Oil speak: Then and now
Posted by Claudia Goodine
on Wednesday, October 12, 2011
A word cloud of book titles from the past decade, all relating to oil.
Claudia Goodine takes a glance at the past, courtesy of the Canadian Geographical Journal archives.
In just over 60 years, the way we speak about oil has dramatically changed.
In E.M. Holbrook's 1949 feature article, Oil from the Earth, pages from a not so distant history capture the height of our love affair with petroleum.
"What substance in the world is most useful to man?" Holbrook writes.
"Which portion of Nature's generous bounty is of the greatest benefit to civilization's constant struggle for progress? Perhaps it is water or wood, you say. Or is it perhaps iron, or gold, or uranium? A case could be made for any of those and many others but this is the story of petroleum, a product of the earth that has so many thousands of uses that it can hardly avoid being called man's most versatile servant."
Two workers drill at an Alberta well.
Few would use that reverent tone for oil today. it is as if our enthusiasm for the substance that fuels the modern world has all but dried up. In the face of scarcity and climate change, what we once praised as a gift we now curse as an addiction.
A browse through 100 titles of the top selling books about oil in the last decade show a prominence of gloomy words: peak, climate change, war and crisis (as illustrated in our word cloud above, courtesy of Tagxedo).
It's a far cry from Holbrook's language in Oil from the Earth, in which the author lists various uses for oil, from plastics and medicines to its role in securing "democracy's victory" in World War II.
Holbrook's piece reflects an era when oil supplies seemed limitless.
The same year Holbrook's article was published, Canada's population of 13 million used about two million barrels of oil every week.

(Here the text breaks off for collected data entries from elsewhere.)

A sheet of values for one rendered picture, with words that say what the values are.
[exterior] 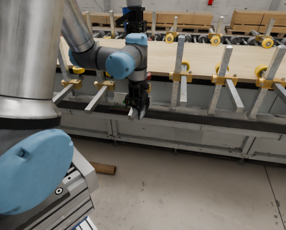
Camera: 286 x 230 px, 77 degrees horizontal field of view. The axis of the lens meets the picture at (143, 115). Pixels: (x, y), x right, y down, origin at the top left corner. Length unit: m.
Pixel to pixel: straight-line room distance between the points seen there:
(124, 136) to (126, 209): 0.66
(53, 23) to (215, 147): 1.69
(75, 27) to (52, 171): 0.37
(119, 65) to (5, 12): 0.31
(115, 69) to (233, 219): 1.42
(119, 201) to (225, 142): 1.06
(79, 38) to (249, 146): 1.61
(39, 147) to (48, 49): 0.12
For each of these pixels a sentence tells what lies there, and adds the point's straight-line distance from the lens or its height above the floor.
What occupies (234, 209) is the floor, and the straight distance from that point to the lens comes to 1.71.
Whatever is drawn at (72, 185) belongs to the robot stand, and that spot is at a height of 0.98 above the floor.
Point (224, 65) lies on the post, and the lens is 1.11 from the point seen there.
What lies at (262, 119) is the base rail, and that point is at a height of 0.70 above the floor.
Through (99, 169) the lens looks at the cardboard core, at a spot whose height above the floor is 0.07.
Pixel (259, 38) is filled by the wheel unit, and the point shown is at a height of 0.95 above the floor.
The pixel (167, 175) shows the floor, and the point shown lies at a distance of 1.72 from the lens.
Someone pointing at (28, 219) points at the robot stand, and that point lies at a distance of 0.46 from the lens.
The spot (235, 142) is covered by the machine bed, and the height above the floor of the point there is 0.25.
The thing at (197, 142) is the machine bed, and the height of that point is 0.20.
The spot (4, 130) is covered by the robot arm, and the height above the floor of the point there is 1.27.
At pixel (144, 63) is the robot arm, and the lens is 0.64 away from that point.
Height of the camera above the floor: 1.41
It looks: 37 degrees down
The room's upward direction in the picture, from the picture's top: straight up
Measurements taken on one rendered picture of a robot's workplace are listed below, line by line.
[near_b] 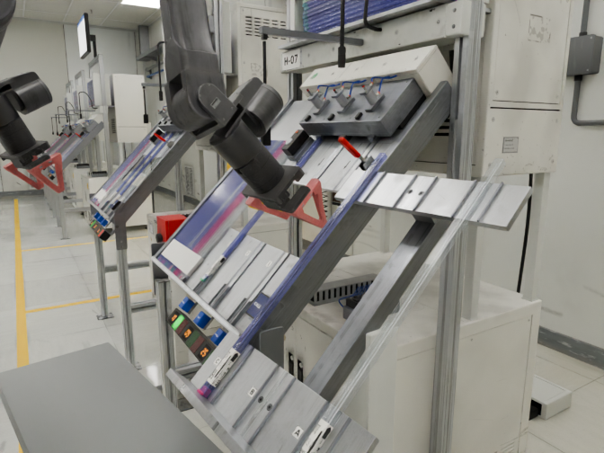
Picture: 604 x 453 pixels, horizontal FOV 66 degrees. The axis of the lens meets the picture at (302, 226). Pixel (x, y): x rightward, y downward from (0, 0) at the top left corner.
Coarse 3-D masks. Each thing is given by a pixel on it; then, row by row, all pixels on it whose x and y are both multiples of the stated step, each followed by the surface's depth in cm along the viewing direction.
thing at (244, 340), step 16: (384, 160) 83; (368, 176) 82; (352, 192) 81; (336, 224) 79; (320, 240) 77; (304, 256) 77; (288, 288) 75; (272, 304) 74; (256, 320) 73; (240, 336) 72; (240, 352) 71; (208, 384) 69
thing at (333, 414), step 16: (496, 160) 66; (496, 176) 65; (480, 192) 63; (464, 208) 63; (464, 224) 62; (448, 240) 61; (432, 256) 61; (432, 272) 60; (416, 288) 59; (400, 304) 59; (400, 320) 58; (384, 336) 57; (368, 352) 56; (368, 368) 55; (352, 384) 55; (336, 400) 55; (336, 416) 54
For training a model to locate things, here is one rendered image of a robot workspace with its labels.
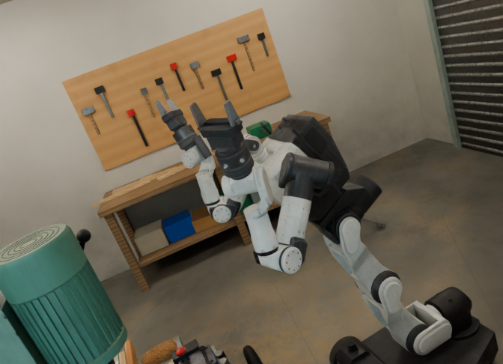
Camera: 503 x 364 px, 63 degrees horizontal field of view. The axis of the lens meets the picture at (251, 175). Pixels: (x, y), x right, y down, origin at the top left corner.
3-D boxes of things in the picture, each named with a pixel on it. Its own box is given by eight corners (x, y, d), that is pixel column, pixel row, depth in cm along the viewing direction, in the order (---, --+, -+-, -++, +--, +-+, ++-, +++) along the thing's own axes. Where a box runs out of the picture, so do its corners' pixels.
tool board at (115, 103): (291, 96, 426) (263, 7, 399) (105, 171, 400) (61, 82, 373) (290, 95, 430) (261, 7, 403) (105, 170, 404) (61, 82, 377)
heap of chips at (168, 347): (179, 352, 135) (176, 346, 134) (143, 373, 132) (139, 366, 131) (174, 338, 143) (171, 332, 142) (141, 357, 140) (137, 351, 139)
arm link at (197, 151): (188, 138, 175) (202, 161, 176) (170, 147, 168) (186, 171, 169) (203, 127, 168) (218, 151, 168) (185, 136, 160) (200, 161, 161)
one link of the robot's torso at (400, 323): (412, 321, 203) (369, 253, 186) (444, 344, 184) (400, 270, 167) (390, 343, 200) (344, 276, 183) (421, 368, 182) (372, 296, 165)
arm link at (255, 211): (228, 177, 113) (243, 222, 116) (260, 170, 111) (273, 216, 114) (234, 171, 119) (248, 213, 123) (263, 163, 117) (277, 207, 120)
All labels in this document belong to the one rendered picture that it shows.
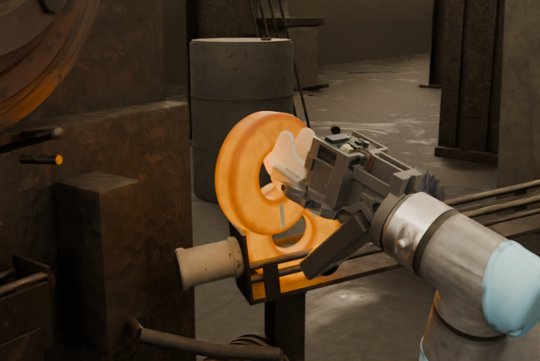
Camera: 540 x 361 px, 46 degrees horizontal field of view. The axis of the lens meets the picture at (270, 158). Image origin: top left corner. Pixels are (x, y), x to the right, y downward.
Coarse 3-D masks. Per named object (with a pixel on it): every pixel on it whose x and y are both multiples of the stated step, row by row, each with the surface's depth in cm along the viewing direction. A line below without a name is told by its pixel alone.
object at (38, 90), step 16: (96, 0) 77; (80, 16) 75; (80, 32) 76; (64, 48) 74; (80, 48) 76; (48, 64) 73; (64, 64) 74; (48, 80) 73; (16, 96) 70; (32, 96) 71; (0, 112) 68; (16, 112) 70; (0, 128) 69
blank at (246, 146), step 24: (264, 120) 75; (288, 120) 78; (240, 144) 73; (264, 144) 75; (216, 168) 74; (240, 168) 73; (216, 192) 75; (240, 192) 74; (240, 216) 74; (264, 216) 77; (288, 216) 80
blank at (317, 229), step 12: (264, 192) 91; (312, 216) 93; (240, 228) 91; (312, 228) 94; (324, 228) 94; (336, 228) 95; (252, 240) 91; (264, 240) 91; (300, 240) 96; (312, 240) 94; (252, 252) 91; (264, 252) 92; (276, 252) 92; (288, 252) 94; (288, 264) 93; (288, 276) 94; (300, 276) 94
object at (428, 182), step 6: (414, 168) 291; (426, 174) 284; (426, 180) 270; (432, 180) 276; (438, 180) 284; (420, 186) 264; (426, 186) 262; (432, 186) 266; (438, 186) 275; (426, 192) 257; (432, 192) 267; (438, 192) 276; (444, 192) 284; (438, 198) 267; (444, 198) 285
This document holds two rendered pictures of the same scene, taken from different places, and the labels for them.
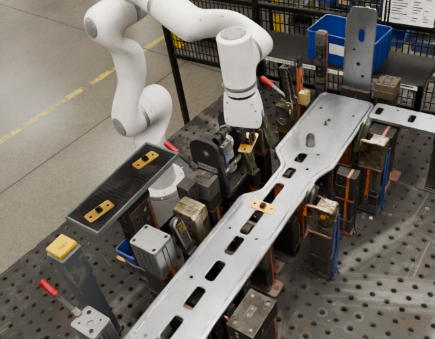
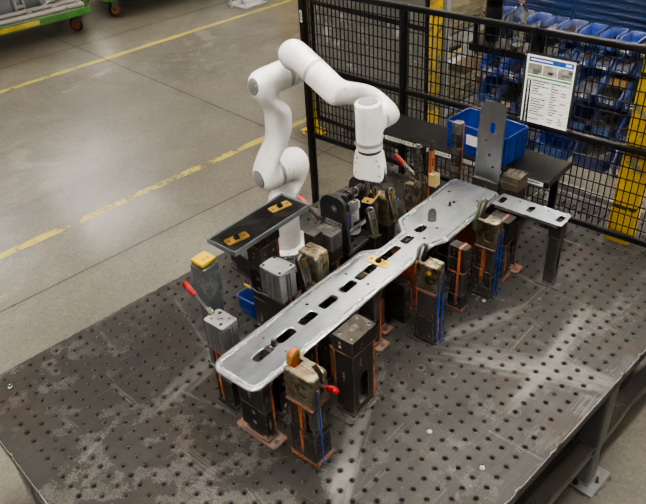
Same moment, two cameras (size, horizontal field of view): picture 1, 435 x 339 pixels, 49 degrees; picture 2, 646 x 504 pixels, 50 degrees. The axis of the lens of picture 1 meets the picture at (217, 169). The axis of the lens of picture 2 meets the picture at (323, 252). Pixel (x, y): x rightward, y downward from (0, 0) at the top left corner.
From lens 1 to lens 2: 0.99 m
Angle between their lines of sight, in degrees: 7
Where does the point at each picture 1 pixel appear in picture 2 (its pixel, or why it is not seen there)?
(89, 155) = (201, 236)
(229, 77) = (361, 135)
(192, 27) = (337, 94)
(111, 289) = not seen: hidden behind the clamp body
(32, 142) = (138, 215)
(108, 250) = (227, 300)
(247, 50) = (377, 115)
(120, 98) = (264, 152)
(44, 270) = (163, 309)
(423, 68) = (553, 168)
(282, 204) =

The population has since more than doubled, but our oil consumption has increased seven-fold. We now consume more than two million barrels of oil every day, or 15 million barrels every week.
Peak oil is no longer a hypothetical scenario. In fact, conventional oil production already hit its peak in 2006 according to the International Energy Association.
Unconventional sources of energy such as Alberta's oil sands and B.C.'s shale gas are now being exploited in part due to the dwindling reserves of cheap oil. Their extraction from the earth deals heavy-handed blows to the environment.
The discourse may have changed since Holbrook sat down to write the article. A writer today might employ a different vocabulary to write a similar piece. Yet their attitude toward human ingenuity might not change.
This "petroleum tree," published along with the original article courtesy of Imperial Oil, lists some of the products made from oil that people encounter on a daily basis
Holbrook credits the achievements of the petroleum industry to "fast and vigorous action, ingenious experiment and daring enterprise."
Chris Turner, a leading writer and speaker on sustainability, expresses similar enthusiasm towards the renewable energy industry. In his latest book, The Leap: How to Survive and Thrive in a Sustainable Economy, Turner suggests that with similar vigorous action, experiment and daring enterprise, we can usher in a green energy economy.
'Don't be afraid to take a big step if one is indicated," he writes, referring to an old axiom. "You can't cross a chasm in two small jumps."
Human ingenuity and technology may have led to innovations in renewable energy, but we continue to rely on oil reserves and unconventional sources of oil.
Looking ahead, however, oil is not the single most important source of energy fueling our future. Today, we tend to view a mix of renewable energy sources as solutions to our energy challenges.